However, in one of the files I import a GPLv2 licensed package.

GPLv2 is clear about this: I have to release the whole program as GPLv2 if I want to distribute it.

It is clear that if I don't, I am subject to lawsuits because I violated the GPL license.

However... what rights does the receiver of my code have? All files have a header that states that it's not GPL and forbids redistribution.

I think there's two possibilities:

  1. The receiver can sue me to release the code under GPL, or report me to the FSF so they can sue me and ask for damages. But the code remains proprietary (even though what I did was illegal).
  2. All of the above, but the receiver also has the right to redistribute my code because since I use GPL protected code, all of my code also becomes GPL.

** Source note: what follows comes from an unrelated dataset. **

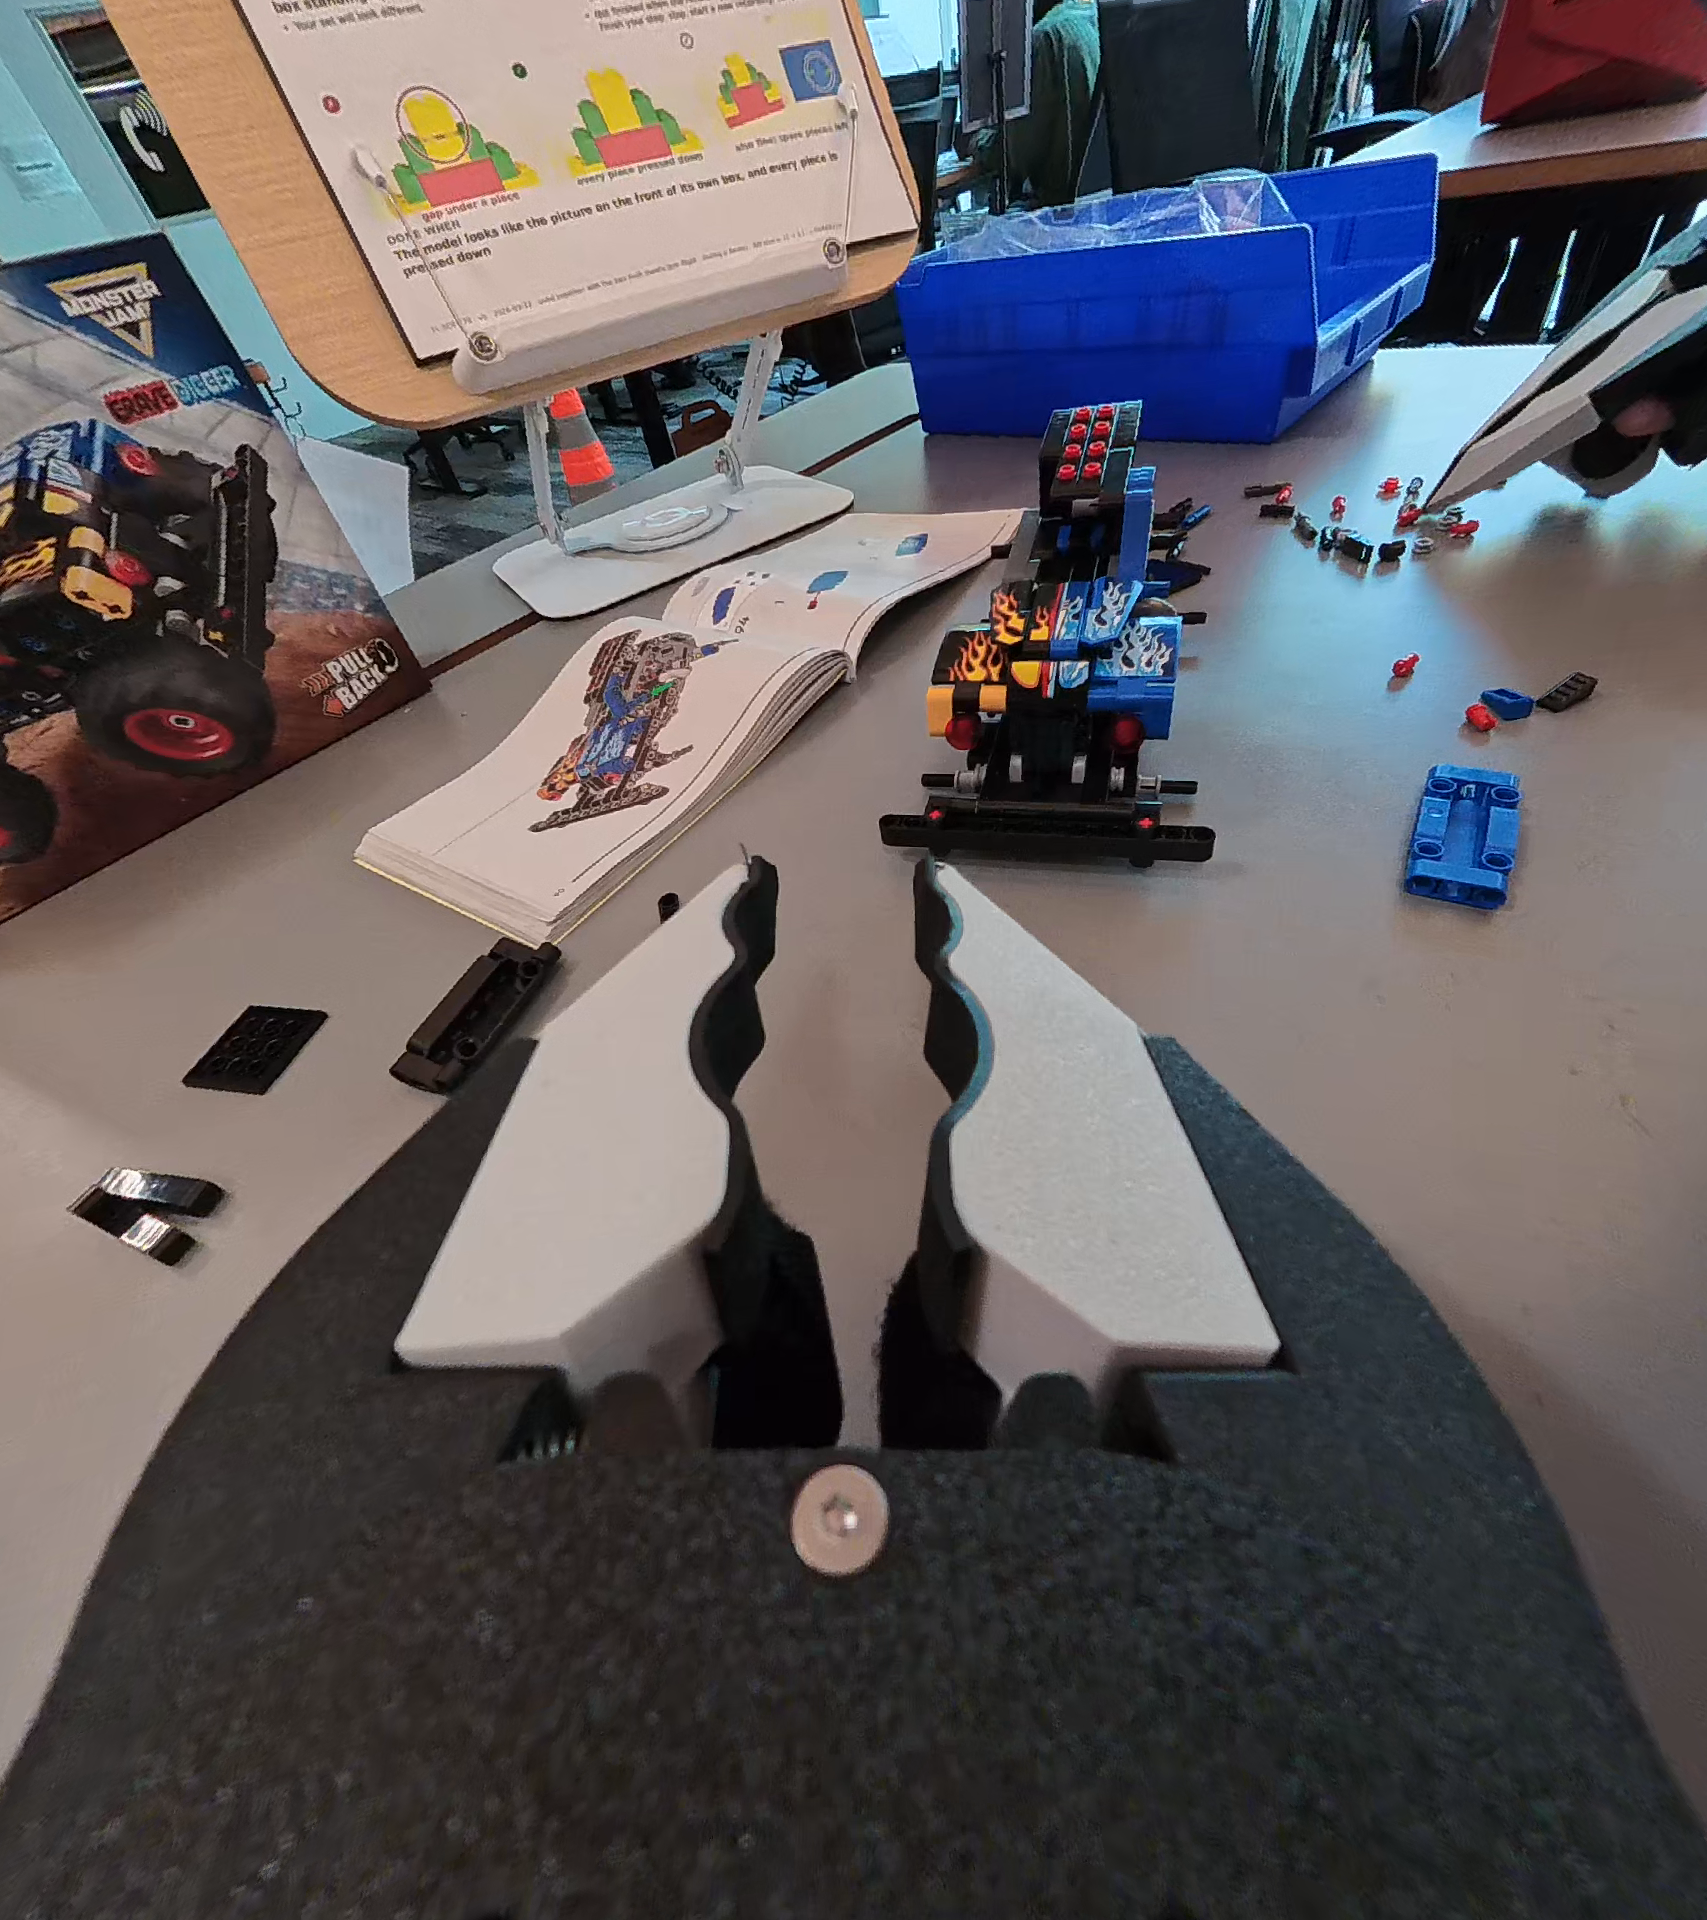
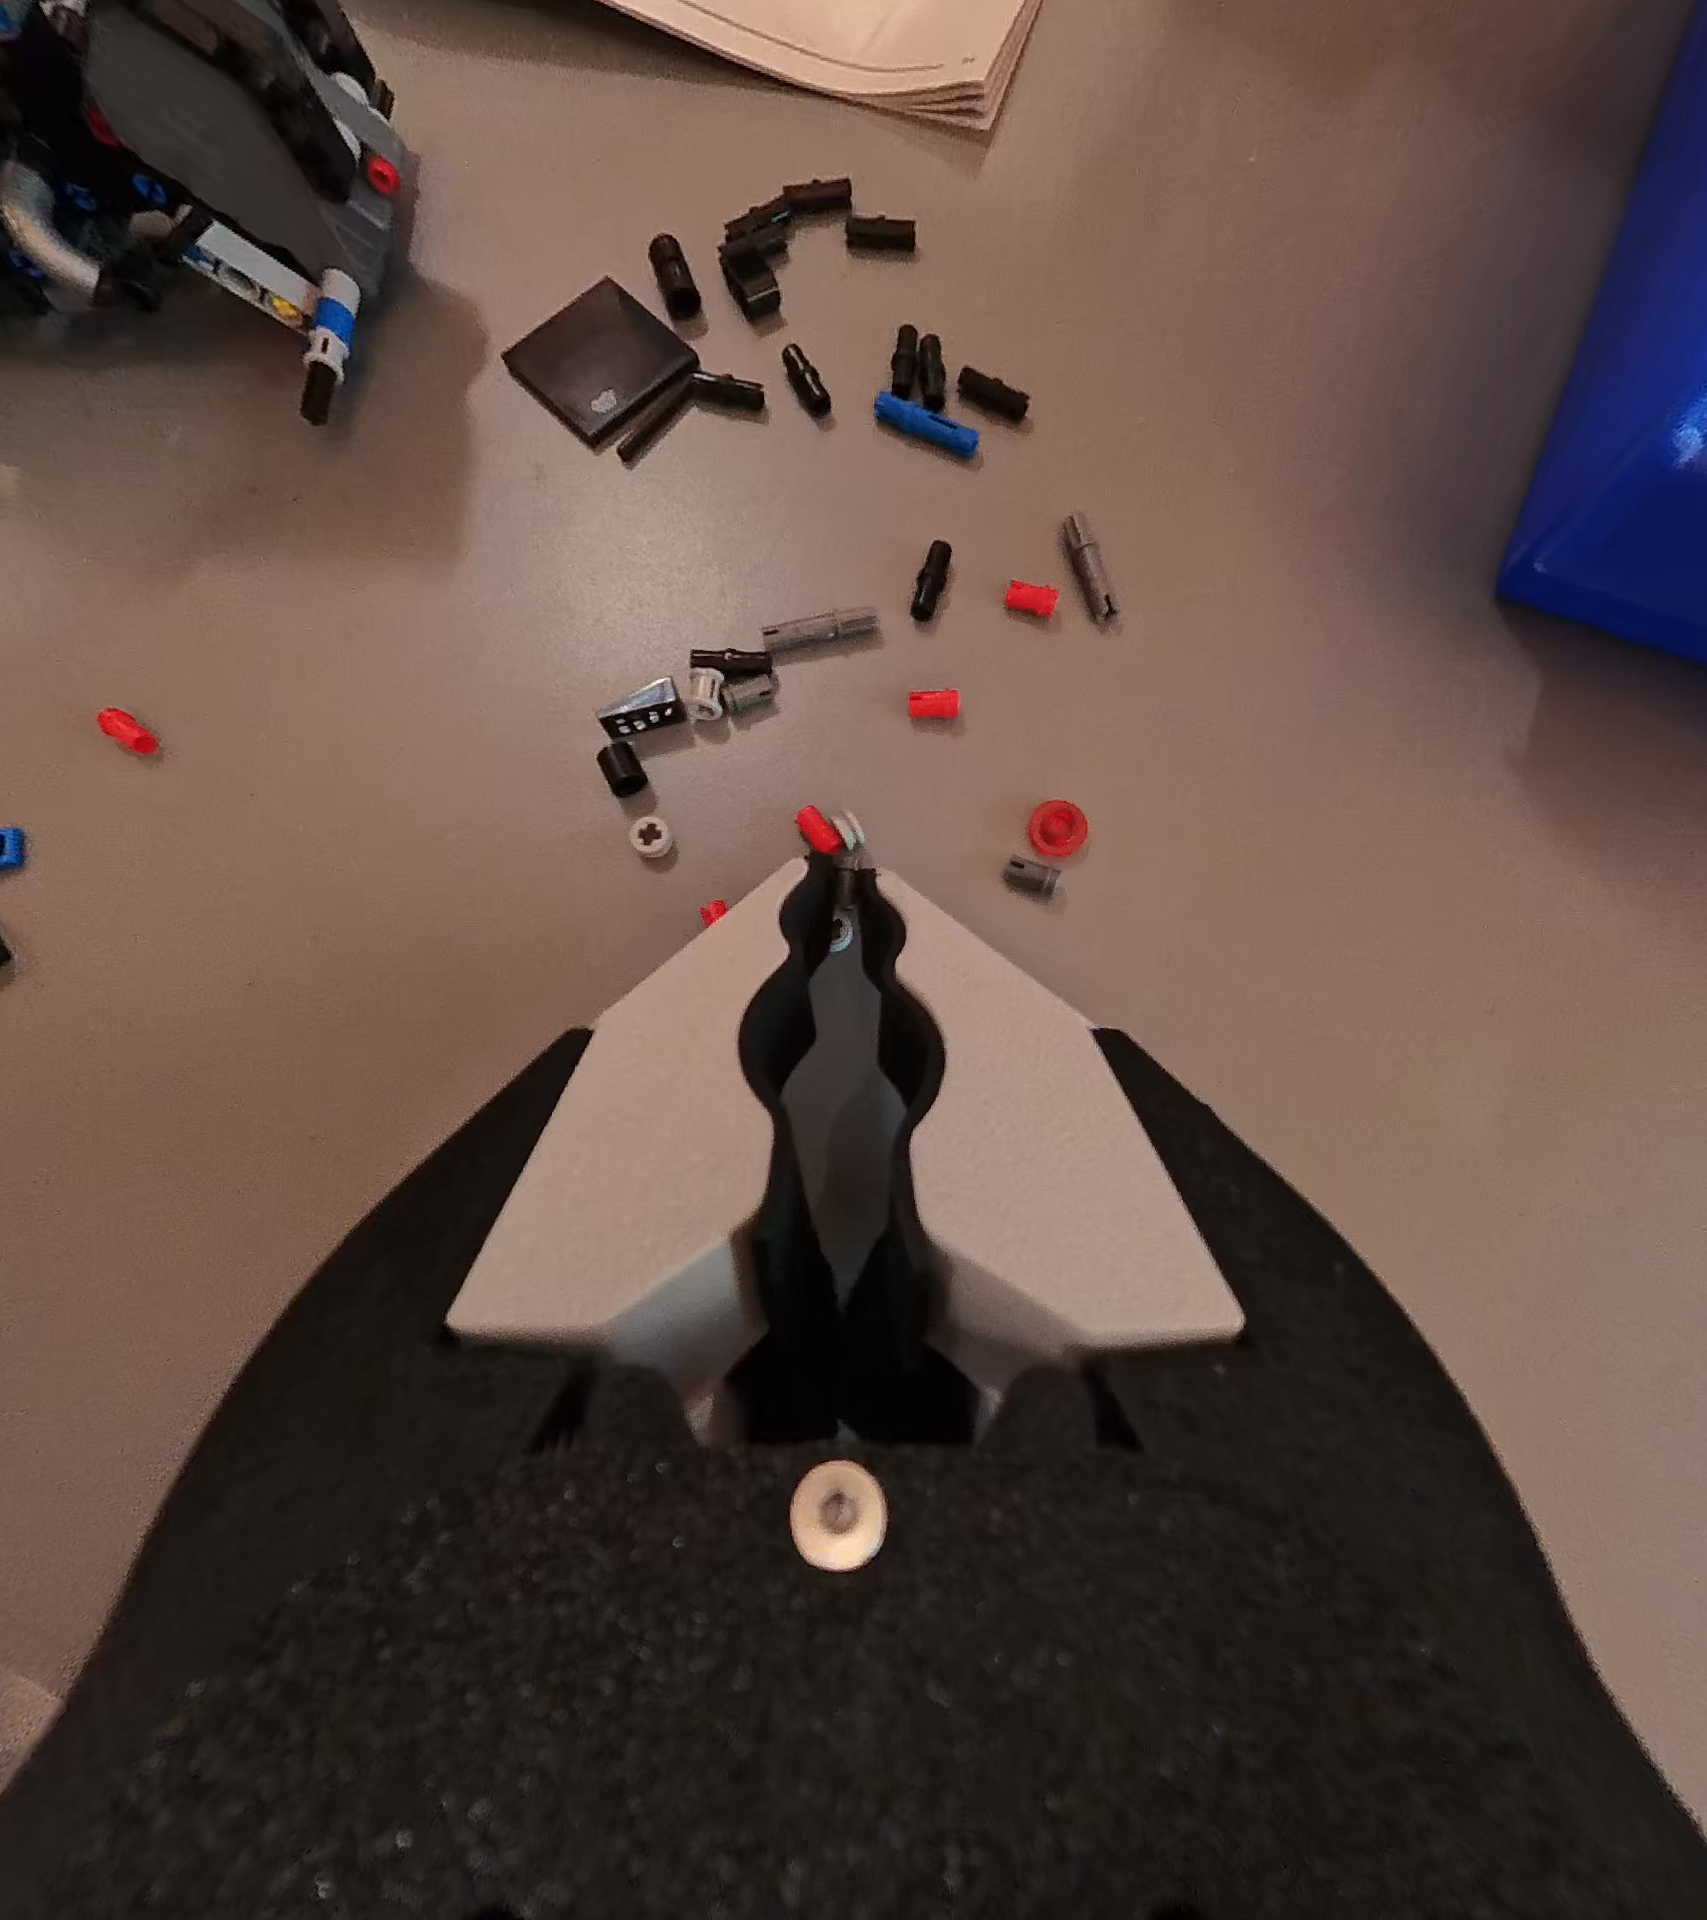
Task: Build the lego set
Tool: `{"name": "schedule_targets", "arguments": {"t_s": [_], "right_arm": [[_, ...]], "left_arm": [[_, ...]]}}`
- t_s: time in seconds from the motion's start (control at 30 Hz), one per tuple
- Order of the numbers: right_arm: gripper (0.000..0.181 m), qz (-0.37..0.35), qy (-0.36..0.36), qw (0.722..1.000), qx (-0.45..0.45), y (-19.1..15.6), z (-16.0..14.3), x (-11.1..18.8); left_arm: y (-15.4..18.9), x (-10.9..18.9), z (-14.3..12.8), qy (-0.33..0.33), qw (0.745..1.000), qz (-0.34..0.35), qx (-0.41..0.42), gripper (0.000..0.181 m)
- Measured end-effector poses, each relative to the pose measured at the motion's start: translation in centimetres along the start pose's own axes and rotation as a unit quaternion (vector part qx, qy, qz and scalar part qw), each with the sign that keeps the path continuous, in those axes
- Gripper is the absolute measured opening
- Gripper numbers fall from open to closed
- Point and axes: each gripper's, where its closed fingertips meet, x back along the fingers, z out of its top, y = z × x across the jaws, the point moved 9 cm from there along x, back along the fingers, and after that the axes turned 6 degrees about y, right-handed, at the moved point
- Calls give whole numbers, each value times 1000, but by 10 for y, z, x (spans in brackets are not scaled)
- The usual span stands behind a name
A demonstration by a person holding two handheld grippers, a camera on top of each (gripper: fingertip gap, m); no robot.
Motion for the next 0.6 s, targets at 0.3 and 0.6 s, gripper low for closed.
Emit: {"name": "schedule_targets", "arguments": {"t_s": [0.3,0.6], "right_arm": [[3,211,48,968,125,-91,23,5],[4,220,6,958,184,-132,7,-19]], "left_arm": [[0,0,0,-1,1000,1,-3,25],[2,1,0,4,1000,1,-11,25]]}}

I think it's all about semantics here: what does it mean "if you include GPL protected code, your code also becomes GPL licensed"? Does it mean that you are legally obliged to release all your code as GPL? Or does it mean that all your code becomes GPL without taking any action?

Sometimes that sentence is also worded differently. For example here: https://opensource.stackexchange.com/a/9516/21035 "If your code works with the GPL program, then the whole program must be released under GPL"

In most cases that means pretty much the same, but there is a slight semantic difference, which I think can have big implications.

Anyone who can shed some light on this?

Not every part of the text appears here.